Zvidzić was a prominent figure of the Party of Democratic Action, until he left it in 2021 to join the People and Justice party.

Early life and education
Zvizdić was born on 9 June 1964 in Sarajevo. He studied at the Faculty of Architecture of the University of Sarajevo, where he earned a PhD and in 2007 became a professor of architecture.

Early career
Zvizdić had worked at the Ministry for Environment and Construction of the Republic of Bosnia and Herzegovina and of the Federation of Bosnia and Herzegovina (FBiH), as well as for the Unioninvest Sarajevo Company prior to his political career. He was also Co-Director of the National Action Plan for Protection of Environment.

Early political career
In 2003, Zvizdić became Prime Minister of the Sarajevo Canton - his first major political appointment - and in 2006 speaker of the Sarajevo Cantonal Assembly. 

He was then a member of the Federal Parliament (House of Peoples, 2006–10; House of Representatives, 2010–14).

Zvizdić was a member of the Party of Democratic Action (SDA) from 1991 until 2021, after which he joined the People and Justice party. He was a member of its Presidency from 2005. In 2009, Zvizdić was appointed Chair of the SDA Council and joined the party's Main Board in 2013. He was a member of the party Cantonal Board in Sarajevo (2004–05), and prior to that member of the Sarajevo Centar Municipal Board (2000–03).

Chairman of the Council of Ministers (2015–2019)

On 31 March 2015, in a vote in the national House of Representatives determining the new Chairman of the Council of Ministers of Bosnia and Herzegovina, 28 out of the 42 Parliament members voted for Zvizdić, 5 voted against and 2 abstained. Zvizdić promised that his government would improve action on the accession of Bosnia and Herzegovina to the European Union. 

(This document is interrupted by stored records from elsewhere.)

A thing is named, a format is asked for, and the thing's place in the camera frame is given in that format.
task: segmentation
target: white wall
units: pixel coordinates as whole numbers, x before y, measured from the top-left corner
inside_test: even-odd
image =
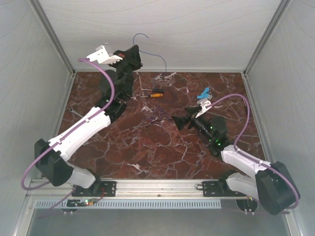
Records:
[[[108,42],[163,56],[170,71],[244,70],[280,0],[39,0],[71,64]],[[143,69],[164,69],[142,55]]]
[[[301,193],[294,211],[303,236],[315,232],[315,2],[292,0],[249,73],[272,156]]]
[[[9,236],[34,143],[52,137],[70,80],[28,1],[1,0],[0,16],[0,235]]]

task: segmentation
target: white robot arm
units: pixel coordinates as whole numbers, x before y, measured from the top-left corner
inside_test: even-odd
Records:
[[[81,169],[70,164],[68,161],[74,152],[90,137],[109,126],[122,115],[126,109],[125,101],[132,97],[132,73],[139,69],[142,63],[137,45],[126,51],[116,51],[112,56],[108,55],[104,46],[100,46],[95,53],[88,55],[87,58],[89,61],[97,60],[99,63],[109,64],[116,68],[116,72],[113,70],[106,71],[114,83],[115,96],[113,102],[106,109],[103,109],[109,101],[111,89],[106,78],[102,76],[99,88],[103,96],[96,105],[65,132],[48,142],[42,139],[38,140],[34,145],[34,149],[36,159],[49,147],[53,147],[37,162],[36,167],[54,186],[70,183],[90,189],[93,193],[98,190],[99,177],[87,169]]]
[[[227,191],[240,192],[260,201],[261,205],[273,215],[295,203],[296,194],[300,198],[283,163],[263,161],[240,150],[237,146],[234,147],[226,137],[227,127],[223,117],[213,117],[209,121],[202,118],[202,115],[211,108],[210,101],[201,99],[198,104],[199,106],[185,108],[189,115],[172,116],[172,118],[179,130],[190,123],[188,129],[195,127],[198,133],[209,140],[207,146],[213,157],[220,158],[246,174],[229,173],[229,176],[223,180],[226,184],[222,184],[222,186],[227,185]]]

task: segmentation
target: blue object
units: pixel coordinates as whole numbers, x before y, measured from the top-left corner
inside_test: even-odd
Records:
[[[202,94],[197,96],[197,99],[208,98],[210,96],[210,93],[208,93],[209,91],[210,89],[206,87]]]

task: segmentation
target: floor
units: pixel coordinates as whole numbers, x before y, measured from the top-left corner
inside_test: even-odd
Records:
[[[85,115],[101,98],[100,73],[79,72],[67,103],[60,133]],[[143,89],[164,88],[160,98],[141,98]],[[186,115],[184,107],[196,105],[196,96],[209,87],[213,98],[230,93],[246,95],[239,73],[134,73],[134,97],[123,115],[101,130],[71,158],[71,163],[101,177],[112,178],[218,178],[232,167],[213,158],[195,129],[178,131],[171,115]],[[226,118],[228,135],[234,140],[246,121],[242,99],[227,99],[204,115]],[[249,125],[238,146],[264,159],[255,122]]]

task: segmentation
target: vent grille
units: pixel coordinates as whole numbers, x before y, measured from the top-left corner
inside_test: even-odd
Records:
[[[49,208],[58,200],[37,200],[35,208]],[[67,200],[56,208],[68,208]],[[101,200],[84,209],[220,209],[220,200]]]

During his premiership, the SAA agreement with the EU entered into force on 15 July 2015, and on 15 February 2016, Bosnia and Herzegovina submitted its EU membership application.

In July 2016, Zvizdić's government approved a comprehensive anti-discrimination law which has to do with LGBT rights in Bosnia and Herzegovina, banning discrimination on account of one's sexual orientation, gender identity and sex characteristics. Later on, the Parliament adopted the law. This came after the Law Against Discrimination was adopted in 2009, prohibiting discrimination based on sex, gender expression and sexual orientation. Furthermore, the law forbids harassment and segregation on the basis of sexual orientation. The country's desire to join the EU has also played an important role in the government's approach to LGBT rights.

After the 2018 general election and with a newly established government, on 23 December 2019, Zvizdić was succeeded as Chairman of the Council of Ministers by Zoran Tegeltija of the Alliance of Independent Social Democrats (SNSD).

Personal life
On 8 February 2021, it was confirmed that Zvizdić tested positive for COVID-19, amid its pandemic in Bosnia and Herzegovina.

References

External links

Denis Zvizdić at imovinapoliticara.cin.ba

1964 births
Living people
Politicians from Sarajevo
Architects from Sarajevo
Bosnia and Herzegovina Muslims
University of Sarajevo alumni
Academic staff of the University of Sarajevo
Politicians of the Bosnian War
Politicians of the Federation of Bosnia and Herzegovina
Party of Democratic Action politicians
People and Justice politicians
Members of the House of Representatives (Bosnia and Herzegovina)
Chairmen of the House of Representatives (Bosnia and Herzegovina)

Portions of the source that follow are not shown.